The formations are occurring as commercial insurance pricing declines. Marsh reported that global commercial insurance rates fell 5% in the first quarter of 2026, the seventh consecutive quarterly decrease after roughly seven years of increases, with Asia also down 5%. Marsh noted that some clients have used the environment to examine alternative risk transfer options, including self-insurance and captives, and that buyers have room to adjust retentions and program structures.
Soft markets historically prompt large corporations to weigh retaining more risk internally, and a captive is one vehicle for doing so. The FSTB tied the recent activity to enterprises’ interest in the territory’s regulatory setting and location, with Secretary for Financial Services and the Treasury Christopher Hui stating that the two groups’ decisions “demonstrate the strong confidence of various local and overseas enterprises in Hong Kong’s robust regulatory regime and favourable business environment.”
Hong Kong remains a smaller domicile than its principal regional competitors. The Monetary Authority of Singapore’s (MAS) financial institutions directory listed approximately 87 captive insurers as at April 2026, comprising 79 general, seven composite, and one life captive, though the regulator notes an entity may hold more than one licence; the Singapore Captive Insurance Association (SCIA) describes Singapore as the largest captive domicile in Asia. In Malaysia, the Labuan Financial Services Authority (Labuan FSA) – which has characterized the Labuan International Business and Financial Centre (Labuan IBFC) as Asia’s second-largest captive market – reported that captive gross premiums rose 7.2% to US$726 million in 2025, accounting for more than a third of the centre’s insurance premiums.
On regulatory terms, Hong Kong’s regime is lighter. Under the Insurance (Marine Insurers and Captive Insurers) Rules (Cap. 41U), a captive’s capital base must be no less than HK$2 million, against a HK$20 million floor and a risk-based capital calculation for general business insurers, per the IA. Captives are exempted from maintaining assets in Hong Kong and from appointing a certifying actuary and need only notify the IA after appointing a key person in a control function. Captives also sit outside the prescribed and minimum capital thresholds that apply to most authorized insurers under Hong Kong’s risk-based capital regime, on which the IA consulted in early 2026. A 50% profits tax reduction on offshore-risk business has applied since the 2013/14 year of assessment, per the IA.
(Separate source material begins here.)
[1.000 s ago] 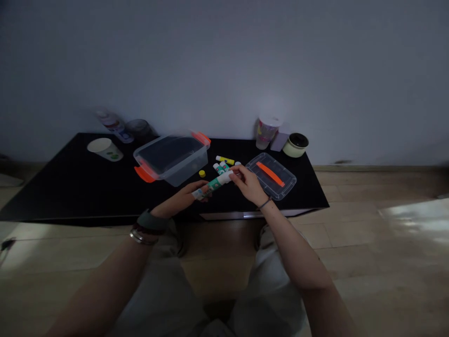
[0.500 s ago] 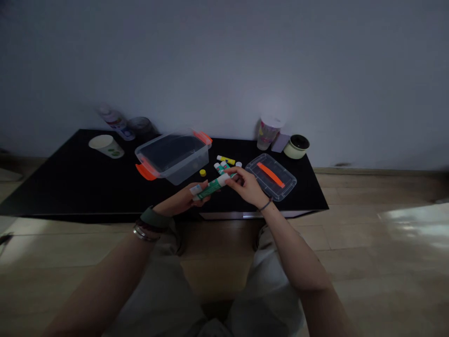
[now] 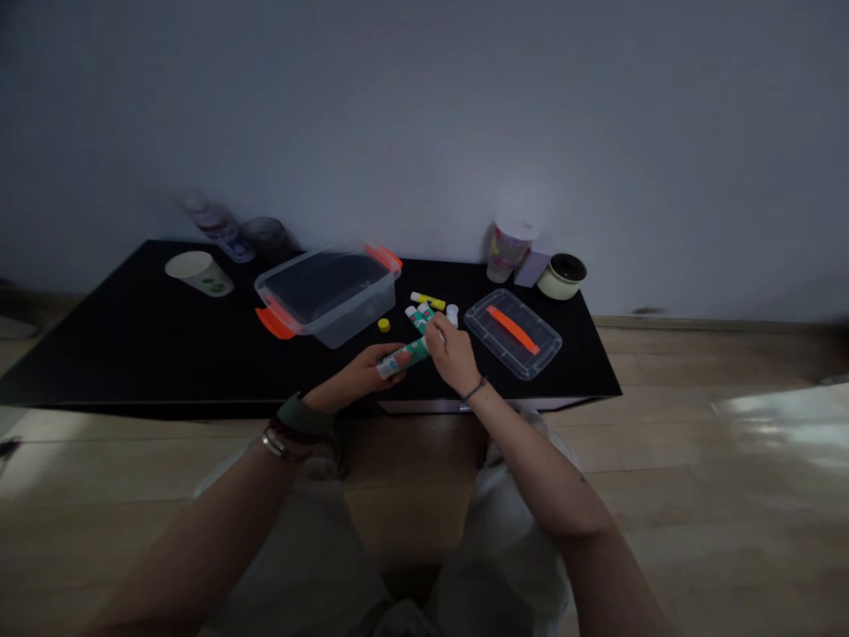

The IA has signalled it is assessing whether to broaden permitted captive structures and risk coverage, a step it has linked to competitiveness. IA chairman Stephen Yiu tied captive and reinsurance growth to Belt and Road infrastructure and energy-transition financing in comments on the 2025 Policy Address. Whether Hong Kong narrows the gap with Singapore and Labuan may depend on the scope of those changes and on how long the current pricing cycle persists.